The chip funding still troubled some lawmakers: Sen. Bernie Sanders, I-Vt., criticized the measure because the money did not come with significant strings attached. He sought to prohibit companies from taking federal aid to subsidize their manufacturing, then purchasing back stock or padding their executives' pay, though Sanders did not prevail in pushing for his amendment.

The broad nature of the bill also opened the door for lawmakers to push some of their pet projects, raising alarms among both parties. Senators secured earlier in the debate a prohibition on the sale of shark fins, for example, and a provision requiring online merchants to reveal the country of origin behind the goods they sell - except in the case of cooked king crab. At one point, a trio of Republican senators even tried to ban research on human-animal hybrids, though the effort ultimately faltered.

In the version that passed the Senate, lawmakers did leave intact a $10 billion authorization for two lunar lander contracts, a provision that could benefit Blue Origin, the space company founded by Amazon founder Jeff Bezos, who owns The Washington Post. Cantwell, whose committee oversees NASA and helped craft the bill, spearheaded the spending as part of a bipartisan amendment adopted earlier in the debate. Her efforts ignited a controversy because Blue Origin is based in her home state.

Sanders sought to strip the funding, describing it as a "Bezos bailout," but his efforts ultimately did not succeed. Cantwell, however, defended the provision on Tuesday by stressing NASA needs to invest in "many kinds of systems" to ensure its missions succeed. Earlier this month, Blue Origin praised lawmakers for their approach, noting in a statement: "Continued competition will safeguard America's space industrial base and get America back to the Moon as quickly as possible."

Lawmakers also included a host of provisions that take more explicit aim with China in a move that risks ratcheting up bilateral tensions in the years after Trump openly sparred with Beijing. The Senate bill officially designated China the "greatest geopolitical and geoeconomic challenge" to U.S. foreign policy, and it committed an additional $15 billion to countering that threat - including combating Chinese influence and disinformation online.

For some Republicans, the provisions still did not go far enough: Sen. Marco Rubio of Florida, for example, said lawmakers needed to do more to make sure technologies funded by the U.S. government did not ultimately land in Chinese hands. Some of his attempts to toughen enforcement ultimately failed.
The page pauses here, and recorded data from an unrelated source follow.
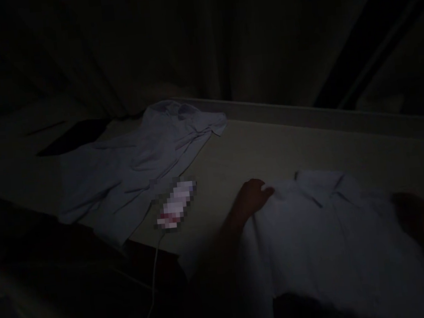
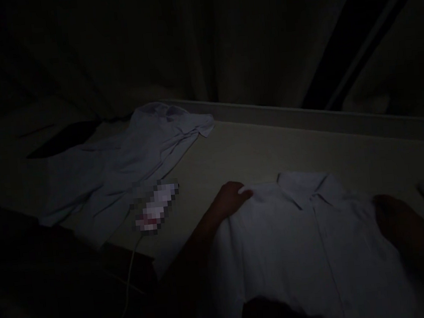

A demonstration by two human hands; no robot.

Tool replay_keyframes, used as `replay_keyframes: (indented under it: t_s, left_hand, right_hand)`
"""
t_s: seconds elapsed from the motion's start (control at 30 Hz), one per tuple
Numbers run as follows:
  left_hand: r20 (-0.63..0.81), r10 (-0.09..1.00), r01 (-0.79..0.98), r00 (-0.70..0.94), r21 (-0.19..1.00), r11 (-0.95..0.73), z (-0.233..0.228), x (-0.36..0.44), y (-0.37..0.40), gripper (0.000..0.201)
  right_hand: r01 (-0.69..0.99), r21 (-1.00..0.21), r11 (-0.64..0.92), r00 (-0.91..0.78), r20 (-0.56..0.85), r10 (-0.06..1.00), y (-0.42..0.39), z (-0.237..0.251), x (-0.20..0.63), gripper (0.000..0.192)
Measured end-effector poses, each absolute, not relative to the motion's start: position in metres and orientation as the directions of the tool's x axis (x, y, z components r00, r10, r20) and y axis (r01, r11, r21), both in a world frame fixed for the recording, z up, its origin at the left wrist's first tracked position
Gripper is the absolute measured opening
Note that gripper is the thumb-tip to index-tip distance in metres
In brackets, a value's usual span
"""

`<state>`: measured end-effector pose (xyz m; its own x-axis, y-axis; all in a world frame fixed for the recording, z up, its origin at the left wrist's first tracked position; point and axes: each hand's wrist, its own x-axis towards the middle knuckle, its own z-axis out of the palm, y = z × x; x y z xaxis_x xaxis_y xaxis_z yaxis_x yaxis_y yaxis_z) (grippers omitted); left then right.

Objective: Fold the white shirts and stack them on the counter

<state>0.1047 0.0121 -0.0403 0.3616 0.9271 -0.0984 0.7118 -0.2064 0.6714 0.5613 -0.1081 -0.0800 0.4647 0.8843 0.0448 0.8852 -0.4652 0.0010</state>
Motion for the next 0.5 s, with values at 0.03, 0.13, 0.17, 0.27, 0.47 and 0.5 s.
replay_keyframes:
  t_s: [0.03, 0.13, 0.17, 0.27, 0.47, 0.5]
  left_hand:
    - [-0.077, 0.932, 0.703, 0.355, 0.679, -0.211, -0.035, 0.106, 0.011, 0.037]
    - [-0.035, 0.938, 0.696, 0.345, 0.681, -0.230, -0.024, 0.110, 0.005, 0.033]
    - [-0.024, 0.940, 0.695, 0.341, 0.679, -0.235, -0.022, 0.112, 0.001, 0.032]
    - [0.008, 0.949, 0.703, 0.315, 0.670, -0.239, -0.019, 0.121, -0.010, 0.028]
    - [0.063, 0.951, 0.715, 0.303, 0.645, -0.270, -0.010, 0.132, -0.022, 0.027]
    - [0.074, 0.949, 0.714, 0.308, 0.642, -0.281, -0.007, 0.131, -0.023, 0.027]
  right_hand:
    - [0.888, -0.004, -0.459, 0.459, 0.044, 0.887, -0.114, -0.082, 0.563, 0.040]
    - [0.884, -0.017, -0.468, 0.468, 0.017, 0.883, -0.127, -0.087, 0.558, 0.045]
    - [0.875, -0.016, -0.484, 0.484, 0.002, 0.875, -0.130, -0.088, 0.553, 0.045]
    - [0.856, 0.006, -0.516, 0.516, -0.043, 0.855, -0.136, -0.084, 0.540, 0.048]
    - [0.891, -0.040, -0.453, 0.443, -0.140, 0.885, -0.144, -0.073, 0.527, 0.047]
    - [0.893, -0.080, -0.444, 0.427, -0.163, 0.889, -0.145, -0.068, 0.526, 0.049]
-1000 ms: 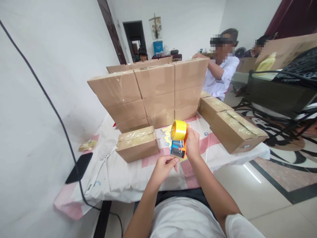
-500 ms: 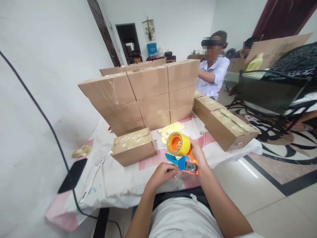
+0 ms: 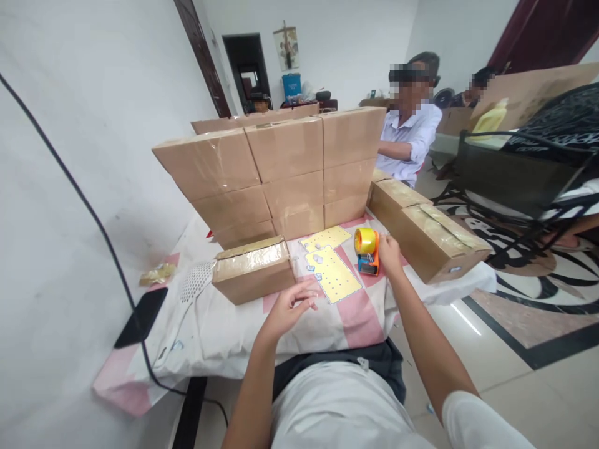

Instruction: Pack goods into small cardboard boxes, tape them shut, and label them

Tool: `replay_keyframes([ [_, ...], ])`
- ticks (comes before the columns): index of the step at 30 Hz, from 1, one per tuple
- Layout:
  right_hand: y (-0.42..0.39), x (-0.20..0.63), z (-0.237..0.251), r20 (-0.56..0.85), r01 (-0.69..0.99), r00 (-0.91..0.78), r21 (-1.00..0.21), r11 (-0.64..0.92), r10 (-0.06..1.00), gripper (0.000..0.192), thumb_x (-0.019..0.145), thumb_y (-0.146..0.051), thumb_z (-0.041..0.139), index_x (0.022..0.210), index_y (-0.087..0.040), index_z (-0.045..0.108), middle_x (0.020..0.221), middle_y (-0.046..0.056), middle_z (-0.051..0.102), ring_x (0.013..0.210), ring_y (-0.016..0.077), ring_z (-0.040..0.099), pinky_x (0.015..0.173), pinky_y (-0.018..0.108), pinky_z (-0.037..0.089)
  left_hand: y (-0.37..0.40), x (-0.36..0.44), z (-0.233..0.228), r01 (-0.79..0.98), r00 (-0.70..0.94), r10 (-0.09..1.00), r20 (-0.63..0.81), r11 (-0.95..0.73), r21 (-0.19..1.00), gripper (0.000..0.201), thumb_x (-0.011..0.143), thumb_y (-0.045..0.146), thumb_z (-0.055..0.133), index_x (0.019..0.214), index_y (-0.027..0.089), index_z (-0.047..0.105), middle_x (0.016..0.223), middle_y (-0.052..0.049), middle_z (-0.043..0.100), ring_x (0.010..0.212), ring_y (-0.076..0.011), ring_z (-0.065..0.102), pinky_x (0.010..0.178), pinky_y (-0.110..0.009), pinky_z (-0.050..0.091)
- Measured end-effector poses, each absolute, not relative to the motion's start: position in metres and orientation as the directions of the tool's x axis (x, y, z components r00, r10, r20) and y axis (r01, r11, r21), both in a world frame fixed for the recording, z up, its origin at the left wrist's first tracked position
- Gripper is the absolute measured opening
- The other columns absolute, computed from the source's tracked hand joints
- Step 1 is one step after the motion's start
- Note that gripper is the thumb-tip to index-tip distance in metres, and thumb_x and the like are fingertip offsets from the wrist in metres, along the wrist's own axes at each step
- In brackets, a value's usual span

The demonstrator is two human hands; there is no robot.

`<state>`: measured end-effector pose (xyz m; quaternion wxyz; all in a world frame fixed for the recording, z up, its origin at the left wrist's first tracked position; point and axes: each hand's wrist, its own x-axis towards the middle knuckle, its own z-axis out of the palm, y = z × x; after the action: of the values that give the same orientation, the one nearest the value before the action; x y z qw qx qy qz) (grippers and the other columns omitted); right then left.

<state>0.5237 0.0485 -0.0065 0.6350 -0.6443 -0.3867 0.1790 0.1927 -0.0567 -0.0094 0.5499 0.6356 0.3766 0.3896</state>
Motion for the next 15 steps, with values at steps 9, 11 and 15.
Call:
replay_keyframes([
  [9, -0.019, 0.412, 0.074, 0.347, 0.331, -0.402, -0.808, 0.488, 0.847, 0.026, 0.090, -0.044, 0.069, 0.099, -0.021, 0.077, 0.099, 0.007, 0.074, 0.083, 0.0180, 0.065, 0.076, 0.032, 0.049, -0.063, 0.167, 0.025, 0.054, 0.337, 0.931, 0.139, -0.166, 0.985, 0.065, 0.091, 0.042, 0.074, 0.150, 0.018, 0.057, 0.131, -0.018, 0.073, 0.095, -0.0253, 0.078, 0.090, -0.040, 0.062],
  [11, -0.028, 0.389, 0.083, 0.376, 0.356, -0.489, -0.738, 0.573, 0.787, 0.021, 0.086, -0.038, 0.076, 0.097, -0.020, 0.076, 0.094, 0.004, 0.073, 0.079, 0.0156, 0.061, 0.074, 0.029, 0.046, -0.066, 0.165, 0.025, 0.085, 0.321, 0.933, 0.162, -0.199, 0.976, 0.063, 0.092, 0.042, 0.073, 0.149, 0.018, 0.059, 0.129, -0.017, 0.074, 0.089, -0.0234, 0.078, 0.091, -0.041, 0.062],
  [15, -0.033, 0.366, 0.084, 0.368, 0.470, -0.433, -0.687, 0.555, 0.823, 0.015, 0.084, -0.026, 0.079, 0.096, -0.019, 0.073, 0.081, -0.001, 0.070, 0.070, 0.0122, 0.060, 0.069, 0.026, 0.043, -0.075, 0.159, 0.028, 0.194, 0.271, 0.946, 0.178, -0.235, 0.952, 0.058, 0.094, 0.040, 0.069, 0.148, 0.020, 0.060, 0.131, -0.014, 0.074, 0.092, -0.0236, 0.078, 0.088, -0.039, 0.063],
])
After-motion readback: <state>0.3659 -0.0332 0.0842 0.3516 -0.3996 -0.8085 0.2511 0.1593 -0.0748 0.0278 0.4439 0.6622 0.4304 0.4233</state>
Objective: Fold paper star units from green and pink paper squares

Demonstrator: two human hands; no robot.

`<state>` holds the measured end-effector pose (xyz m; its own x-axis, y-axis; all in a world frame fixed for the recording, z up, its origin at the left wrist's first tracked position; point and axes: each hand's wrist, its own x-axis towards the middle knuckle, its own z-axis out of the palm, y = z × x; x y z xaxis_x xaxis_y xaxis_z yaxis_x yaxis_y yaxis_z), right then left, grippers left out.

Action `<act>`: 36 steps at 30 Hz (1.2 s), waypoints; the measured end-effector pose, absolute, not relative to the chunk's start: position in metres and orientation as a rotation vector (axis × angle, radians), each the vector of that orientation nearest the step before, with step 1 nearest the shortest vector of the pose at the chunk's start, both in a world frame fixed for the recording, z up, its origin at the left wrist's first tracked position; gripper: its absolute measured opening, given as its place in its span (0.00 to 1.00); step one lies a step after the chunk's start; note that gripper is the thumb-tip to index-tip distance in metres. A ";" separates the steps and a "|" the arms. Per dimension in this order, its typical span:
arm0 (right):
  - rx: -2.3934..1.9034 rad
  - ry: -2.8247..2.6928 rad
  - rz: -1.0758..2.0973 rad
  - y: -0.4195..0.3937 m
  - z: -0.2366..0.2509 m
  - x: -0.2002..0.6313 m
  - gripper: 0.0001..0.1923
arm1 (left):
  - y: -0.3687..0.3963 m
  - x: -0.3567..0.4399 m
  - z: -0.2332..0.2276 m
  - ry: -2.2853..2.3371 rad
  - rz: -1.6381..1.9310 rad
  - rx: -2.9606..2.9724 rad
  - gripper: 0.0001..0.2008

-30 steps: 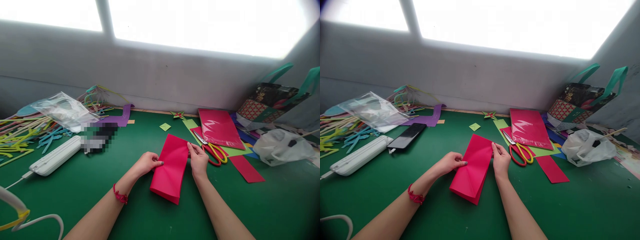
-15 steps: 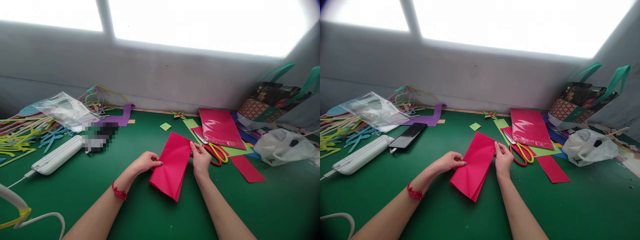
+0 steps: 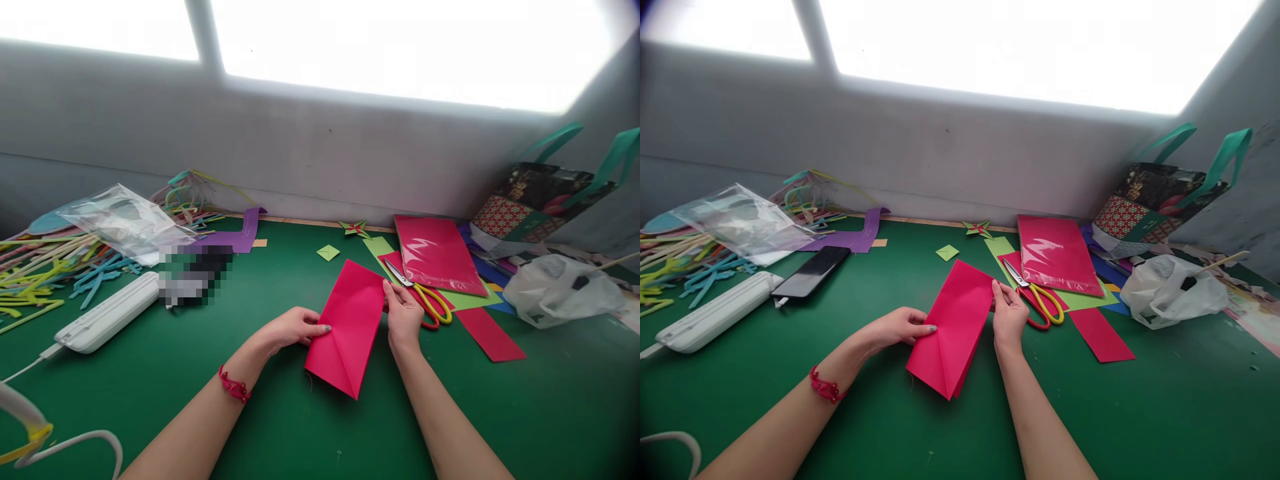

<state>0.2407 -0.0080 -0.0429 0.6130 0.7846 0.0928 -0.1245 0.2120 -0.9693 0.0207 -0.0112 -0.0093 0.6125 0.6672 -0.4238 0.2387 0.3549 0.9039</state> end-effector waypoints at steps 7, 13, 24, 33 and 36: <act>-1.172 -0.672 0.736 -0.008 -0.040 0.243 0.17 | -0.011 0.028 -0.016 1.072 0.360 1.215 0.15; -1.179 -0.676 0.780 -0.010 -0.034 0.242 0.16 | -0.010 0.026 -0.014 1.136 0.405 1.364 0.19; -1.198 -0.697 0.829 -0.011 -0.034 0.239 0.15 | -0.011 0.018 -0.008 1.134 0.367 1.481 0.16; -1.225 -0.889 1.024 -0.019 -0.024 0.226 0.13 | -0.019 0.034 0.009 0.839 0.734 1.136 0.19; -1.233 -0.932 1.080 -0.022 -0.023 0.219 0.14 | -0.016 0.037 0.000 0.909 0.820 1.065 0.19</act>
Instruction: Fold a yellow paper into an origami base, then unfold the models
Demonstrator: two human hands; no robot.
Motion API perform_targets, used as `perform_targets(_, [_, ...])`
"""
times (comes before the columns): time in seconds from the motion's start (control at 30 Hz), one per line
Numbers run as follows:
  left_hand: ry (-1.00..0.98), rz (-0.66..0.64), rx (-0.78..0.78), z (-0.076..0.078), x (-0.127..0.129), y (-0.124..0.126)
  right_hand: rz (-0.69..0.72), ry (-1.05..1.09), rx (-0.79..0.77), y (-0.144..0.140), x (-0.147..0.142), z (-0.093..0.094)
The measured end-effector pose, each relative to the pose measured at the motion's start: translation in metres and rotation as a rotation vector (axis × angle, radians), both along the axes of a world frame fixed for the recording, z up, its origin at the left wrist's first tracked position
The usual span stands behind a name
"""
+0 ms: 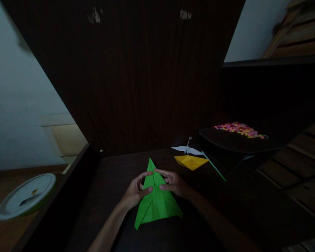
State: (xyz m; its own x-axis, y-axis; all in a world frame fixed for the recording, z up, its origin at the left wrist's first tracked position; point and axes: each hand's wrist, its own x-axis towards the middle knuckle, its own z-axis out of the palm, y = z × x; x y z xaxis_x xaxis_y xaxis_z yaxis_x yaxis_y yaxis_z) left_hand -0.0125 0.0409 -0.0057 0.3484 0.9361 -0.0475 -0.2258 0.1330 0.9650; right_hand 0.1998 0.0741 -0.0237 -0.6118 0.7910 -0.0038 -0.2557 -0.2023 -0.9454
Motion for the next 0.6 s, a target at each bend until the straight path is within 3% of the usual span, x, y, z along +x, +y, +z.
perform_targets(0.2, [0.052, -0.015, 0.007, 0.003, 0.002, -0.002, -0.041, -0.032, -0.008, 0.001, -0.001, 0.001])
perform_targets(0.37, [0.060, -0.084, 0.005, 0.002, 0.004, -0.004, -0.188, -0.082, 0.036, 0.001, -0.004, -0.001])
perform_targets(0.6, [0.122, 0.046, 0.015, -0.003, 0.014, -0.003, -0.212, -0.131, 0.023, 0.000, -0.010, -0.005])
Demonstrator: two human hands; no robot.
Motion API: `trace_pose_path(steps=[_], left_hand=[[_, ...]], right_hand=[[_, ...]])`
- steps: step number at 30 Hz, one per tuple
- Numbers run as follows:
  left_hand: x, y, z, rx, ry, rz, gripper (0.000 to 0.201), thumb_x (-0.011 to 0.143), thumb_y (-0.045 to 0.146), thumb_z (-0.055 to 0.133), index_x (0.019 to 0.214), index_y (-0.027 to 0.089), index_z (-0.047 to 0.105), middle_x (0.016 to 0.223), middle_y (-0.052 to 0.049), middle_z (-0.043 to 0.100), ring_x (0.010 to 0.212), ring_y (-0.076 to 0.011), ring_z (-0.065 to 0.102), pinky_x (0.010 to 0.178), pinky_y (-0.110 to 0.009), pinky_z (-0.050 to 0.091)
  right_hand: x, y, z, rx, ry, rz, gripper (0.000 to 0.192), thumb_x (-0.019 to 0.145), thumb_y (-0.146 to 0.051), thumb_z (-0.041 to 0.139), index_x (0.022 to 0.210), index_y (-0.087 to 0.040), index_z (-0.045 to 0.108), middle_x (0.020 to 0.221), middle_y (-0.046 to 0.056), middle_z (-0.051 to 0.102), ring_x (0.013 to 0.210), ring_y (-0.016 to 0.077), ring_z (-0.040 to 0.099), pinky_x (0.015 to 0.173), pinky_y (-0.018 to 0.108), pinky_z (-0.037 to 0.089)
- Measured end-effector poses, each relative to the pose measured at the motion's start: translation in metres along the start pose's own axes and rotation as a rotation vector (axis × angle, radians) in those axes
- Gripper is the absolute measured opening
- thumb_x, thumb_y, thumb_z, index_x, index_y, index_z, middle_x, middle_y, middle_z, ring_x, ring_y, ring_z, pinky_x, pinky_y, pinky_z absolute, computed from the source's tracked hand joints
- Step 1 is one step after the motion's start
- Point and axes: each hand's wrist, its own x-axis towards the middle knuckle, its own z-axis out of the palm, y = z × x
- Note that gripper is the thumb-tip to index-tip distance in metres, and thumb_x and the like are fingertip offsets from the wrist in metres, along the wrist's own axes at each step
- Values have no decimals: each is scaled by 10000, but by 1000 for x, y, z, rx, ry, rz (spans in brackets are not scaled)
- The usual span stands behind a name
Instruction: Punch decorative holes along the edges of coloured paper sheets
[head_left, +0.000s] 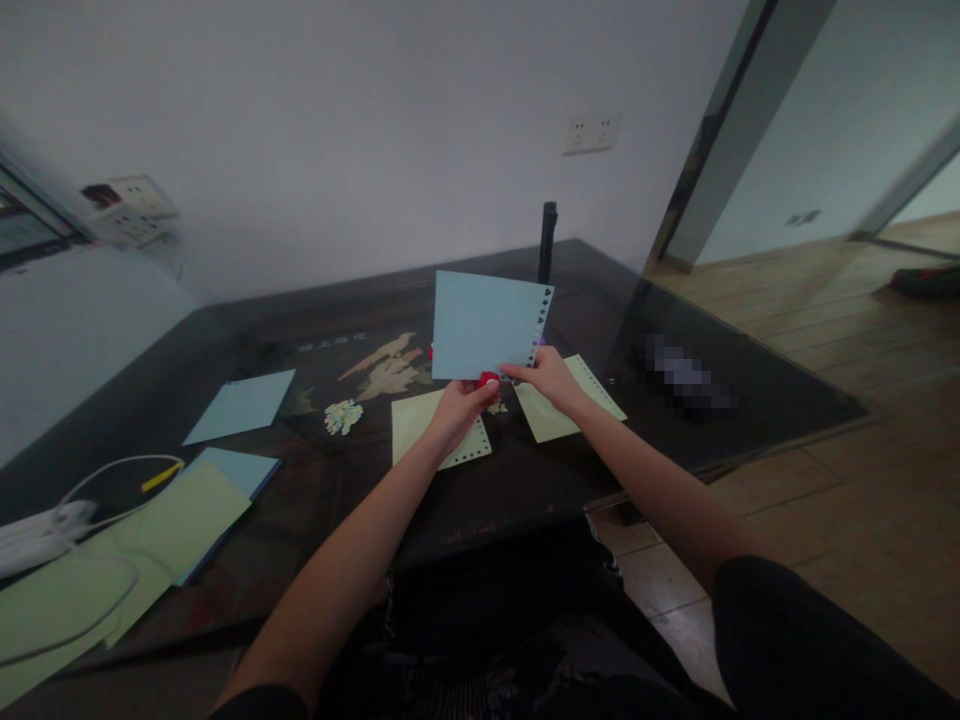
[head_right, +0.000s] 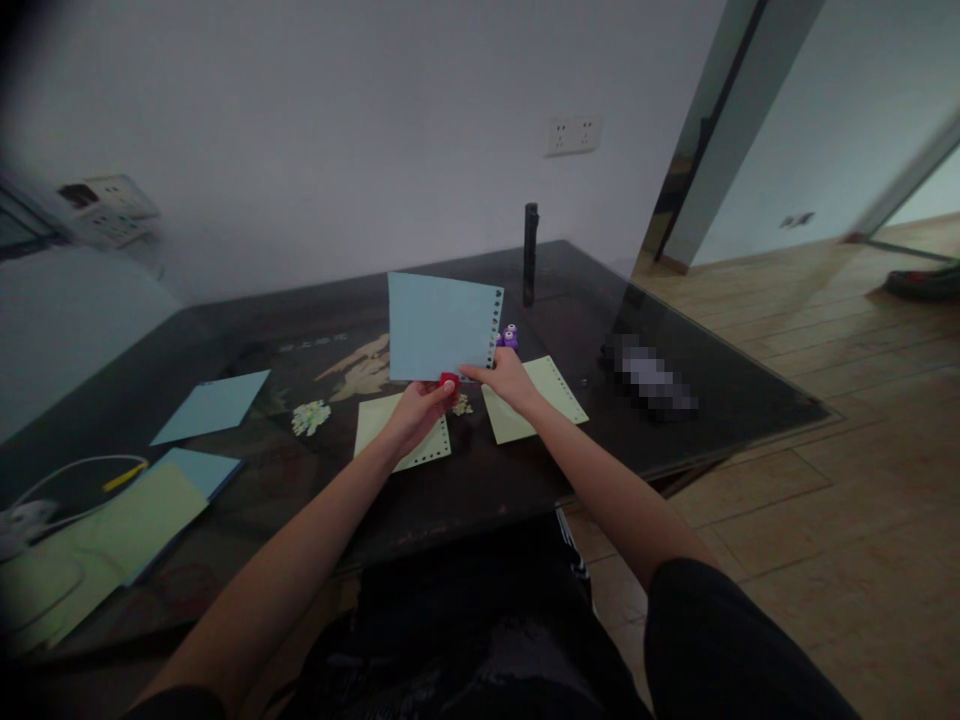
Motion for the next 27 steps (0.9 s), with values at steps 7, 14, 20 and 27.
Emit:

"What if a year from now we find out - you're going to read an article two years from now, whenever - that says, 'The Chinese have stolen a quarter - 25, 30 percent - of the [intellectual property] developed by the money that's put forward in the bill that was passed.' We're all going to feel pretty stupid around here," Rubio said in a speech.

Yet some liberals thought the bill was too strong, prompting more than 65 groups to raise alarms about the "Cold War mentality" of the bill, which they say could feed "racism, violence, xenophobia, and white nationalism." Some House Democrats have echoed those concerns, raising the potential that the bill may change further as debate proceeds.

But Senate Democrats have labored to downplay concerns that the measure is anti-China, and Schumer in particular stressed it reflected a belief Congress should "build ourselves up rather than just tear them down."

"It's aimed mainly at having America progress economically," he said. "But the threat of China or another country . . . leading in science is a real threat to the country, and we should deal with it not by being angry at them but by doing the right thing for ourselves."